One of the things that makes being a cultist different from being a vampire is that you really can just
stop (early on, anyway). Once you're a vampire you have to actively kill yourself to stop, and you wouldn't want to because the downsides are few and downplayed and there are a boatload of upsides just for getting up in the evening. A cultist, however, has to be driven by something to do the things they do, and can decide at any moment that they just don't want it bad enough to paint that room with baby brains.
But, even putting it that way reveals the weakness in that position. Do you really have to get so grimderp as "painting a room with baby brains" for an RPG player to actually consider the morality of what their character is doing? Yes, probably, or else you're going to have a
really uncomfortable session where you have to contemplate real-life horrible things in real-life terms for the sake of keeping the in-game stakes suitably calibrated.

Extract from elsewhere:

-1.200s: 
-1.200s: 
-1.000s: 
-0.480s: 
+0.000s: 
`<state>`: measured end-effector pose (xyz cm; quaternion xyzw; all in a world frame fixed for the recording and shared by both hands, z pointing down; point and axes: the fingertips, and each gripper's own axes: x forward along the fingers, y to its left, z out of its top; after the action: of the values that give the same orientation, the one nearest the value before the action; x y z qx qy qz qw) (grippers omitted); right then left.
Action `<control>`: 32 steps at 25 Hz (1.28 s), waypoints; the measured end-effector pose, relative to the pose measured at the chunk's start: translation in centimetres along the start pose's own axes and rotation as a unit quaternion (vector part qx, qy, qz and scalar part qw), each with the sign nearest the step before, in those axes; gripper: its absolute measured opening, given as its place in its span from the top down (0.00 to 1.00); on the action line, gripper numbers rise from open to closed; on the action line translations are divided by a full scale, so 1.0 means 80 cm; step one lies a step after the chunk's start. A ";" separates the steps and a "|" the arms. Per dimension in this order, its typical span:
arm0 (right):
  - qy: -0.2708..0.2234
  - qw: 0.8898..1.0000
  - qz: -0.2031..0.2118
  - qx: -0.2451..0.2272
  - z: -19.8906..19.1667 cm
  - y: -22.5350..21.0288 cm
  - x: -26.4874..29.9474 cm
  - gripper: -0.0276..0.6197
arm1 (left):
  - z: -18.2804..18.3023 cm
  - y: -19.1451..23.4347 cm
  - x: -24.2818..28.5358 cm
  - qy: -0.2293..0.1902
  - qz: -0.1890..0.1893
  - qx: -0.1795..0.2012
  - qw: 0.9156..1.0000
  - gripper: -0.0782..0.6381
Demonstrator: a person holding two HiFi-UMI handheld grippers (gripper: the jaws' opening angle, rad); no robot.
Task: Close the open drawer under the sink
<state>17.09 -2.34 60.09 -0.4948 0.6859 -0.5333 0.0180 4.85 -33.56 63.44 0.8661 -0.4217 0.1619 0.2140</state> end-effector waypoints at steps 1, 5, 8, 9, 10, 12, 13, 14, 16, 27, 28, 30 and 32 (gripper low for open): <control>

Like, vampire feeding as depicted in VTM is pretty much just drugging a stranger at a nightclub and raping them. That's what it is.
But no one plays it that way because that's way too real-life uncomfortable to justify whatever in-game thematic resonance the act has. Yes, if you dwell on the rape you are totally living out the Gothic-Punk Personal Horror. And then half the people at the table are leaving and never coming back because you have violated their comfort zone, and the other half are That Guy who isn't fazed by the rape at all and would actually like there to be more rape. Then you the MC throw out your box of d10s, burn your books, and swear never to play Vampire again.
So, if we're trying to stay away from the World of Darkness "superheroes with fangs" because ours is a game that's really about the horror god damn it, but we don't want to drive away every single person you might actually want to play a game with... well, fuck. Making the violence cartoonish or otherwise morally unobjectionable to blunt the mental impact on the players is what we're left with. So we're back to "the cult leader sics four cultists and a Byakhee on you; you blow the Byakhee in half with a shotgun and there is much rejoicing."
I think the other point of reference to keep away from here is Unknown Armies, but it is worth noting that the UA setting is way more mysterious and therefore closer to what I'm going for than the World of Darkness. Part of that might be because UA has fewer splatbooks and never gave a shit about actually writing any setting material, so I may be confusing incompleteness for successfully-executed authorial intent.